Déjà évoquée dans plusieurs articles, l'Union européenne est un sujet vaste à exploiter, une véritable source d'écriture, il serait possible d'en produire des textes à foison. Il existe cependant un projet dont on entend peu parler mais est toujours d'actualité malgré les divisions sur les problèmes actuels : les Etats-Unis d'Europe.

 

Idée issue de philosophes et d'écrivains, reprise par des personnalités politiques, ce projet a pour ambition de transformer le continent européen en un super Etat, même si la version défendue au sein de l'UE (notamment par le chef de groupe libéral au Parlement Guy Verhofstadt) ne comprendrait que les Etats-membres de cette organisation.

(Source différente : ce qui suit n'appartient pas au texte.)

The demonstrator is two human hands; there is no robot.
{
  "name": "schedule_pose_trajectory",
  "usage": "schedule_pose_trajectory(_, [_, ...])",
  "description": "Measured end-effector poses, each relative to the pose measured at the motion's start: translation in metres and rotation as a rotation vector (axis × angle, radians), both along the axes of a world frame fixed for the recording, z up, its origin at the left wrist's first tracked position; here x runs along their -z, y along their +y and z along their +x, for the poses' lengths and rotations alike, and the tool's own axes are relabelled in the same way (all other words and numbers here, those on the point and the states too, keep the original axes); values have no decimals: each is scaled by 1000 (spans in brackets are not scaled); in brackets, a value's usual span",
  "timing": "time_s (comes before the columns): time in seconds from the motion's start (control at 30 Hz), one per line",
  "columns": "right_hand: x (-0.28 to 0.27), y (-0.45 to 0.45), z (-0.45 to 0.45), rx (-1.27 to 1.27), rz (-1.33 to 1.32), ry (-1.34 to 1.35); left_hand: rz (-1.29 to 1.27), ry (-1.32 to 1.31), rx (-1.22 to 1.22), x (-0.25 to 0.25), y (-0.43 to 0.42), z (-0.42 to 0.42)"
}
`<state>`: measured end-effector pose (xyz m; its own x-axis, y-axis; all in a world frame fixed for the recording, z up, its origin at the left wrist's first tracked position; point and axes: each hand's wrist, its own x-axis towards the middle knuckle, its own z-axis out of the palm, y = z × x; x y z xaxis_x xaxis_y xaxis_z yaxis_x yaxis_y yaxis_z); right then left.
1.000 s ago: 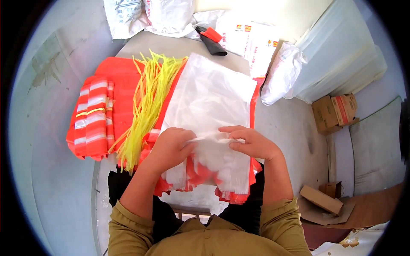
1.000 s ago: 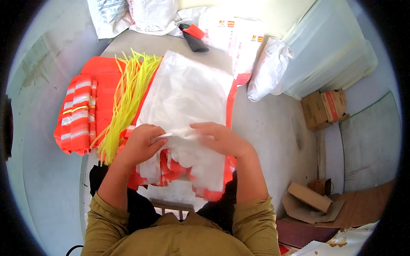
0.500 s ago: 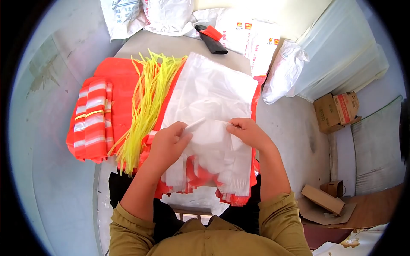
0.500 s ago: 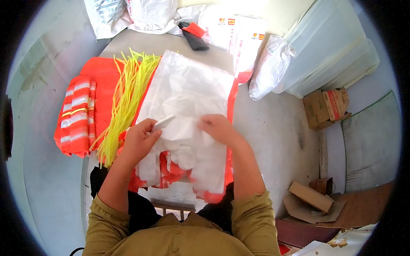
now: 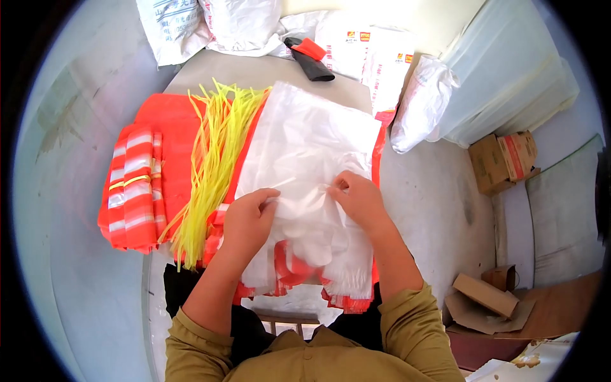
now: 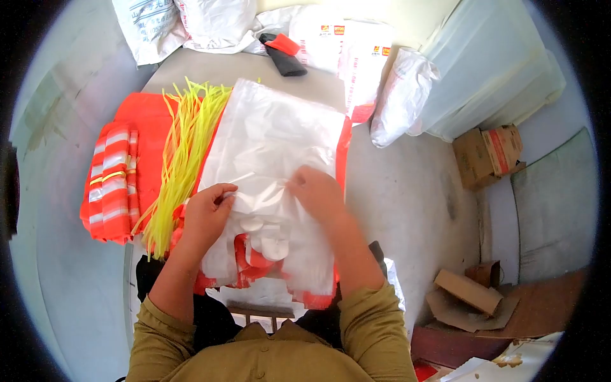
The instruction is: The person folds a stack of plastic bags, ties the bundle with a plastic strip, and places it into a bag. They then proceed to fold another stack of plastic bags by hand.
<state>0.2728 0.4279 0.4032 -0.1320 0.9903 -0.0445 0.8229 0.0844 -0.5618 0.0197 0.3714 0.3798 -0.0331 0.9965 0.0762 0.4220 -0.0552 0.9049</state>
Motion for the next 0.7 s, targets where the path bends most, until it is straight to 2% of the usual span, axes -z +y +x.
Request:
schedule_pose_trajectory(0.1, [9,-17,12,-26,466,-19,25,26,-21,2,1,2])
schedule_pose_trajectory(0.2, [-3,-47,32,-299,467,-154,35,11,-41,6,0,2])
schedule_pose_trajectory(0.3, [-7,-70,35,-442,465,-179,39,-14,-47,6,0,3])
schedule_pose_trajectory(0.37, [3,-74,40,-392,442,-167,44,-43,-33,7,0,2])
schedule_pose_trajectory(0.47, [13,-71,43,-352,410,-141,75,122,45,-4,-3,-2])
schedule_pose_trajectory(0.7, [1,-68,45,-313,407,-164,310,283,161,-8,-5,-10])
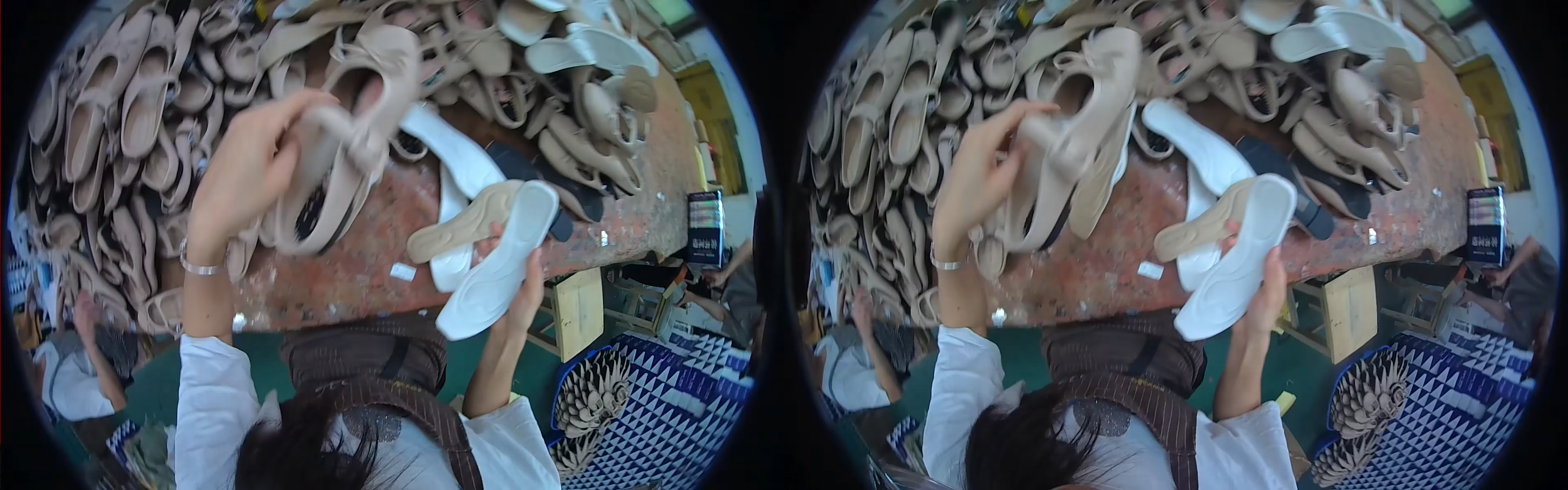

C'est un projet très ambitieux de réunir presque une trentaine d'Etats dans une structure fédérale alors que ceux-ci ne parviennent pas à se mettre d'accord sur des dossiers où chacun devra chercher le compromis.

 

La question est la suivante : les Etats-Unis d'Europe existeront-ils un jour? Peut-être mais pour l'instant, ce projet devra rester dans les cartons car aujourd'hui, la configuration n'est pas optimale et demain ne sera pas meilleur si rien ne change.

 

Le nationalisme et l'extrême droite ont la cote

 

Il est fini le temps de la construction joyeuse de la communauté européenne, les problèmes actuels ont rattrapé les esprits. L'intégration était encouragée, les libertés ont été bien accueillies par la population comme la possibilité de pouvoir voyager librement ou encore de pouvoir travailler ailleurs plus facilement. La monnaie unique devait favoriser les échanges commerciales et le tourisme dans l'UE. Sauf que tout ça, c'est du passé.

 

Qui ne s'est pas déjà énervé d'entendre les médias déclarer que des criminels et des illégaux peuvent facilement traverser la frontière suite au Traité de Schengen (abolition partielle NDLR)? Que le dumping social est facilité par la concurrence des pays de l'Est grâce à la liberté de travail? Ou encore la concurrence fiscale qui pénalise ceux qui impose trop? Et oui, tout n'est pas rose, il y aura toujours des abus et des profiteurs dont la population devra payer pour eux. Tous ces arguments font le terreau des mouvements anti-européens et les bonnes affaires auprès des partis nationalistes et d'extrême droite prônant le retrait de leur pays de l'UE.

 

Lorsque l'économie va mal, l'insécurité est omniprésente, le terrorisme attaque, la population a l'impression qu'il y a de plus en plus d'étrangers qui occupent les logements sociaux et bénéficient des allocations sociales au détriment des citoyens "de souche", le rejet des maux sur l'UE leur rapporte des points. Et les solutions proposées ne manquent pas : rétablissement des frontières par la réinstauration permanente des douanes, adoption de lois autorisant des discriminations, assimilation forcée des valeurs nationales voire l'expulsion de tous les étrangers. Nous sommes loin de l'idée européenne d'une société multiculturelle.

 

Vu l'avancée de ces partis dans les sondages, annoncer une union plus avancée que celle actuelle n'est pas du tout envisageable. L'inverse serait préférable.

 

La souveraineté sacrée

 

Les partis cités précédemment insiste sur un concept étatique primordial : la souveraineté. Ce principe reconnu depuis le Traité de Westphalie et repris dans la Charte de l'ONU considère que chaque Etat dispose d'un pouvoir légitime applicable sur l'ensemble de son territoire et de sa population sans que les autres ne puissent interférer directement.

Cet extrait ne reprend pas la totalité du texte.